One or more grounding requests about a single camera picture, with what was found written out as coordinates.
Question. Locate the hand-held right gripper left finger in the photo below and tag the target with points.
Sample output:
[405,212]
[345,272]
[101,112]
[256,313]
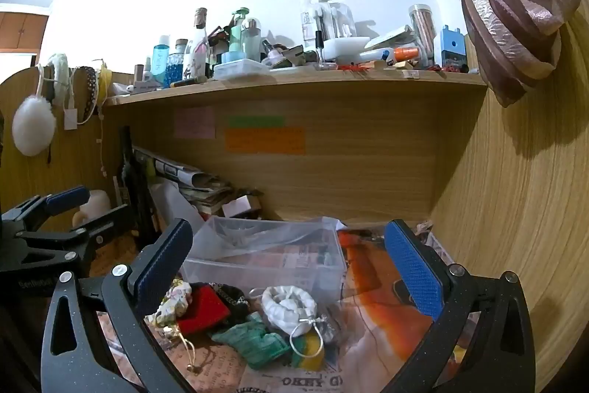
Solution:
[165,255]

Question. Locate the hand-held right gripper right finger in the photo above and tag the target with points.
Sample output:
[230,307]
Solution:
[414,268]

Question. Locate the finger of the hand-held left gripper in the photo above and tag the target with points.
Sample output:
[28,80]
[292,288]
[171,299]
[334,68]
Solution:
[110,220]
[66,196]

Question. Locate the floral scrunchie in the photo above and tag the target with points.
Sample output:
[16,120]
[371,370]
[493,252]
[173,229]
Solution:
[175,296]

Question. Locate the clear plastic box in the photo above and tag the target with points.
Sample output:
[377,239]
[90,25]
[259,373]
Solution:
[221,236]

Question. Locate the red cloth pouch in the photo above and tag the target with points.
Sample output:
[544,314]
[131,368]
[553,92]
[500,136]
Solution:
[202,305]

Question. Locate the green scrunchie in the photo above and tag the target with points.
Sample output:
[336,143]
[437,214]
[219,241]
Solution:
[257,342]

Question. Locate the yellow scrunchie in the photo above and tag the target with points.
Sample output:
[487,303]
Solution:
[310,351]

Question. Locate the tiny cardboard box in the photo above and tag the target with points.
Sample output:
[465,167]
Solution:
[425,228]

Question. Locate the orange plastic sheet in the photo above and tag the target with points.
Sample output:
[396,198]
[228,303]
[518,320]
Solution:
[372,278]

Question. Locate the dark wine bottle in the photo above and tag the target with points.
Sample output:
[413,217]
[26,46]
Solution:
[133,181]

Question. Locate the white paper bag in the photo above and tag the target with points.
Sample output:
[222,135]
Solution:
[172,204]

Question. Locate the stack of newspapers and books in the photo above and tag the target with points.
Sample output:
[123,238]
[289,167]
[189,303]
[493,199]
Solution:
[198,186]

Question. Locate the white fluffy pom-pom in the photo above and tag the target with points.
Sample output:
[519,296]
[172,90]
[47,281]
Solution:
[33,126]

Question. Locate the small cardboard box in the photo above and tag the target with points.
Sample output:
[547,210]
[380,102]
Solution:
[241,205]

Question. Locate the black patterned headband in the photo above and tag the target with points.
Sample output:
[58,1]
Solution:
[92,89]

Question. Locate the yellow hanging cloth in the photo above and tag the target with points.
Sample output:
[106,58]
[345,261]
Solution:
[106,80]

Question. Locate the clear plastic bag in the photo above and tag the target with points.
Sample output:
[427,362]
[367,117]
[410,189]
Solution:
[299,225]

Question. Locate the newspaper print table mat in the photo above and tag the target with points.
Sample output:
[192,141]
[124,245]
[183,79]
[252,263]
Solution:
[221,367]

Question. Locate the white fluffy headband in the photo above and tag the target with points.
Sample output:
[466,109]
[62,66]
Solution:
[59,68]

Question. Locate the pink sticky note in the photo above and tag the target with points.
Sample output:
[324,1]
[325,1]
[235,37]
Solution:
[194,122]

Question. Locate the white tube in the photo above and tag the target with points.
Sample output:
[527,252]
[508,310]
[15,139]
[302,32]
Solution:
[145,86]

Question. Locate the small brown cylinder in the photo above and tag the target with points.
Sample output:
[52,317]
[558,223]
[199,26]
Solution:
[138,75]

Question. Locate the small white spray bottle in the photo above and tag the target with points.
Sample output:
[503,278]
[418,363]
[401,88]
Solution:
[147,73]

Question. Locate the orange sticky note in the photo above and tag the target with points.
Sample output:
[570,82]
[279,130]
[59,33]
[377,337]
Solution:
[264,141]

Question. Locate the brown marker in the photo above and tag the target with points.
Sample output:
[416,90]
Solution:
[186,81]

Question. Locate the green sticky note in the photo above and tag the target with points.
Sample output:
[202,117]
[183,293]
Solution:
[256,121]

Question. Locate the jar of blue beads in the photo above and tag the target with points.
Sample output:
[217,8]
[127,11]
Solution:
[176,70]

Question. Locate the blue liquid bottle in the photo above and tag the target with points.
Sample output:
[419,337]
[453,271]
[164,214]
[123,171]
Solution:
[161,61]

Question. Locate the white printed cup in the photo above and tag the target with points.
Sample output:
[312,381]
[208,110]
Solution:
[195,61]

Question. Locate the flat clear plastic container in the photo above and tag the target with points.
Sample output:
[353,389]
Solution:
[241,69]

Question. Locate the wooden shelf board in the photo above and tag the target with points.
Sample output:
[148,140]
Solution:
[322,85]

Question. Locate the light blue jar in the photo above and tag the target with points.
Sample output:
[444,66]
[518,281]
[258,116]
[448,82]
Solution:
[237,56]

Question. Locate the red tassel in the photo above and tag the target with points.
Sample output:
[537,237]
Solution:
[352,68]

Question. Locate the red and black fan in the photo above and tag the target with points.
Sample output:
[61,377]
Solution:
[221,38]

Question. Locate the white bottle with orange cap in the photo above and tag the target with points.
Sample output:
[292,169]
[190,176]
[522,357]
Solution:
[395,53]

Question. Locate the glass bottle with foil top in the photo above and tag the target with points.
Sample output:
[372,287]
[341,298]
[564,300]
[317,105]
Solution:
[200,20]

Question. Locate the blue pencil sharpener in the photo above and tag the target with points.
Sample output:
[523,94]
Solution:
[453,47]

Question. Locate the green pump bottle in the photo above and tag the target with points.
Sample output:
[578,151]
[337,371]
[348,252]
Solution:
[238,31]

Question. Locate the clear bottle with white cap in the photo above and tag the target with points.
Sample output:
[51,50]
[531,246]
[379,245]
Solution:
[251,38]

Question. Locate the white foam box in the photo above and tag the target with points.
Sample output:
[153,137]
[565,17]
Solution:
[345,48]

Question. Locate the white flat box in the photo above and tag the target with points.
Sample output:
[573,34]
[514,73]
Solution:
[391,36]

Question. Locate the pile of makeup items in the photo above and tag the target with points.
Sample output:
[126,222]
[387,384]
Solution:
[287,54]

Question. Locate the tall jar of sticks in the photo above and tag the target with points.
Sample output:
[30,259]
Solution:
[422,31]

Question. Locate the black capped glass tube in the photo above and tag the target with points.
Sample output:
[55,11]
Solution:
[319,45]

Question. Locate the brown sheer curtain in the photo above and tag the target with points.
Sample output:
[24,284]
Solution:
[510,20]

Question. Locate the clear toothbrush packaging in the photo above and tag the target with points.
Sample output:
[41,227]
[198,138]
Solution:
[329,15]

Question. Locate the wooden wall cabinet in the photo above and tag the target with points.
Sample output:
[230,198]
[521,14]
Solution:
[23,29]

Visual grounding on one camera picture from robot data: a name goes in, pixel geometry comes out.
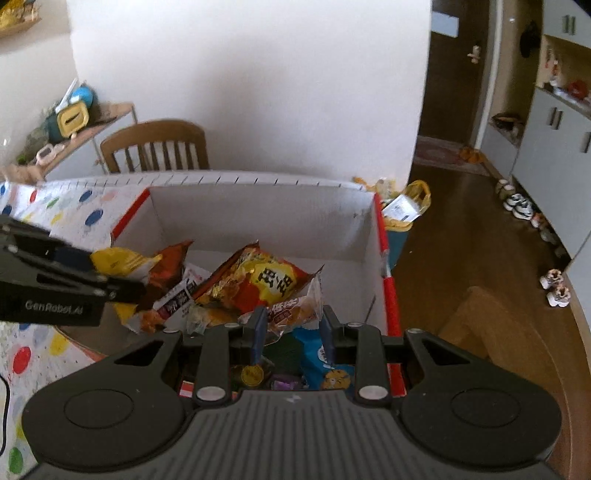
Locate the grey wall cabinet unit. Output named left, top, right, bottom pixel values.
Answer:
left=480, top=0, right=591, bottom=260

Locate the floor rug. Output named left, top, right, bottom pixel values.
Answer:
left=413, top=136, right=492, bottom=177

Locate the blue snack packet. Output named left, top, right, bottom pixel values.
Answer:
left=294, top=325, right=357, bottom=393

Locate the white noodle snack packet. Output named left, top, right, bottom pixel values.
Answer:
left=152, top=263, right=211, bottom=326

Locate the red orange snack bag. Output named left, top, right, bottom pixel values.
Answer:
left=193, top=241, right=325, bottom=325

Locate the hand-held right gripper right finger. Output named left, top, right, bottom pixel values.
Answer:
left=318, top=305, right=477, bottom=407

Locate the small round snack packet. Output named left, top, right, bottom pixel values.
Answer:
left=231, top=364, right=265, bottom=387

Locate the white stick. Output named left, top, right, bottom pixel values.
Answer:
left=58, top=78, right=80, bottom=112

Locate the red cardboard box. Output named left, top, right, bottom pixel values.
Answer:
left=52, top=185, right=410, bottom=400

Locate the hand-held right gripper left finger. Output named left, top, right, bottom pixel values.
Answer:
left=99, top=307, right=269, bottom=407

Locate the bun snack packet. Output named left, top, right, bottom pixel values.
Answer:
left=267, top=276, right=325, bottom=340

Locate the dark green snack packet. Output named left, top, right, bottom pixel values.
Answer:
left=263, top=336, right=302, bottom=371

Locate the slatted wooden chair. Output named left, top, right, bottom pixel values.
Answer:
left=100, top=119, right=211, bottom=174

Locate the brown orange snack bag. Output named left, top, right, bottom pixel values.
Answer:
left=139, top=239, right=195, bottom=311

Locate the dark woven basket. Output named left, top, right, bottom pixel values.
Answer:
left=492, top=113, right=525, bottom=134

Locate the black cable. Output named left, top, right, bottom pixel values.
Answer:
left=0, top=377, right=11, bottom=455

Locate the balloon print tablecloth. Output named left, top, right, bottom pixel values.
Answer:
left=0, top=174, right=377, bottom=477

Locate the yellow snack packet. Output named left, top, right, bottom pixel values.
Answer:
left=90, top=247, right=163, bottom=334

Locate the black hat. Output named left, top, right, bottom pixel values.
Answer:
left=519, top=21, right=541, bottom=58

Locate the purple candy packet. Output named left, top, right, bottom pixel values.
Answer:
left=270, top=375, right=306, bottom=391

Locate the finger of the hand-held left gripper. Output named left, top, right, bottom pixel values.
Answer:
left=28, top=265, right=147, bottom=304
left=0, top=216, right=95, bottom=274

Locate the yellow plastic bag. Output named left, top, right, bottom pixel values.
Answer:
left=382, top=180, right=432, bottom=232
left=353, top=176, right=389, bottom=193

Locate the dark wooden door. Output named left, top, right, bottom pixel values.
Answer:
left=418, top=0, right=502, bottom=146

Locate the white wooden side cabinet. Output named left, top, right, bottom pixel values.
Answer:
left=0, top=102, right=139, bottom=182

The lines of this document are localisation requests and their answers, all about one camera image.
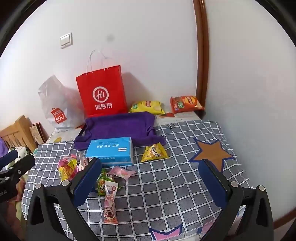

----------

Your assignment.
Reproduce exactly, and with no other material, the lines between those holding "Question. Locate the finger" and "Question. Locate the floral", inclusive.

Answer section.
Question. Locate the finger of the hand-held left gripper in the photo above and tag the target with points.
Sample output:
[28,80]
[292,288]
[171,299]
[334,68]
Solution:
[110,220]
[66,196]

Question. Locate the floral scrunchie in the photo above and tag the target with points.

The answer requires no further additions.